— Task details —
Which lines of the material hold the word "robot"? Copy each one.

------------------------

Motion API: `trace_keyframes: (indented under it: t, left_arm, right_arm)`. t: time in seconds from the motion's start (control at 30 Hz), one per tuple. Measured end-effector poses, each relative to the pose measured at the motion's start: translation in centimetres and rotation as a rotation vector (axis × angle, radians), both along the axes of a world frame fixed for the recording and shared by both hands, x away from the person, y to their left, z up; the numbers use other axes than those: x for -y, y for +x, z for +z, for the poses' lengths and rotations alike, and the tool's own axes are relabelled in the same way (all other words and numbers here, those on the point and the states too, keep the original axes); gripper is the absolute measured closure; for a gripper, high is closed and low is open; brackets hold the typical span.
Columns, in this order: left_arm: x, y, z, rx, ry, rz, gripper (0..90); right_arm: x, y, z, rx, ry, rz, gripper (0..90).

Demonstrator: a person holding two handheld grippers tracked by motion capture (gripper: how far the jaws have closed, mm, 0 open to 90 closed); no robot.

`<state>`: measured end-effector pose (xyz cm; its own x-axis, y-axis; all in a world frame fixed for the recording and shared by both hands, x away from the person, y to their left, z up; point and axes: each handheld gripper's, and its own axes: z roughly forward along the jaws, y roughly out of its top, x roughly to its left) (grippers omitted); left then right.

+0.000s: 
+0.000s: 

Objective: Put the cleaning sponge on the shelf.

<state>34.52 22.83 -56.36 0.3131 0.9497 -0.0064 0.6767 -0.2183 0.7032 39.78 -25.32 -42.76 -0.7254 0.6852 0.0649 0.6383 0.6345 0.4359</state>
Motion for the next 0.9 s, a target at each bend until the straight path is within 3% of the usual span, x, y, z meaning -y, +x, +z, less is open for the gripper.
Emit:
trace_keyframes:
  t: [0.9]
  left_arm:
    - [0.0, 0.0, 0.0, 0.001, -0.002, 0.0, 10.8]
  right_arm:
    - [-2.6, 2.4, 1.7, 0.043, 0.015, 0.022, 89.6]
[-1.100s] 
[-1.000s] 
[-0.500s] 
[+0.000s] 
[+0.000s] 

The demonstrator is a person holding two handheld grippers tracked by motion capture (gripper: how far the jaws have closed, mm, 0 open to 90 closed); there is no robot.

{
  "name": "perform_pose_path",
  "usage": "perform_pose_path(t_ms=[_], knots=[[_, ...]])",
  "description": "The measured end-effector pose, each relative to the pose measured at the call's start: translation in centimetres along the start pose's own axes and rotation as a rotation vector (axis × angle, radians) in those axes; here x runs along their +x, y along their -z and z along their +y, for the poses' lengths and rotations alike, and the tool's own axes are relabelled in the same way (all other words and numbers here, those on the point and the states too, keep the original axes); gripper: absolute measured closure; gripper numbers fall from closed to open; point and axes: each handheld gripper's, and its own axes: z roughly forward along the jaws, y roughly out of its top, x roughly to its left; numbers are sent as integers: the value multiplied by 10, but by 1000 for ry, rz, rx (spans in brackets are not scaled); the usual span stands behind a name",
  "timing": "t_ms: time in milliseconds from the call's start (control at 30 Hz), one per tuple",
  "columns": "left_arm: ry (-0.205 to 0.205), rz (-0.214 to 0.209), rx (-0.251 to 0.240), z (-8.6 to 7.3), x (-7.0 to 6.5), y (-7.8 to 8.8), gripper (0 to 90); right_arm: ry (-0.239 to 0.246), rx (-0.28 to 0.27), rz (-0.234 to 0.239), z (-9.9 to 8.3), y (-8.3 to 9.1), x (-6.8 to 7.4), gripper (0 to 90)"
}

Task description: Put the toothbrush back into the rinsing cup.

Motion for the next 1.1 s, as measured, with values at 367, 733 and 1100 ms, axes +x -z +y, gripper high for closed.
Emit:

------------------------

— Answer space —
Demonstrator: a person holding two handheld grippers tracked by motion capture (gripper: how far the jaws have closed, mm, 0 open to 90 closed); no robot.
The demonstrator is a person holding two handheld grippers tracked by motion capture (gripper: how far the jaws have closed, mm, 0 open to 90 closed); there is no robot.

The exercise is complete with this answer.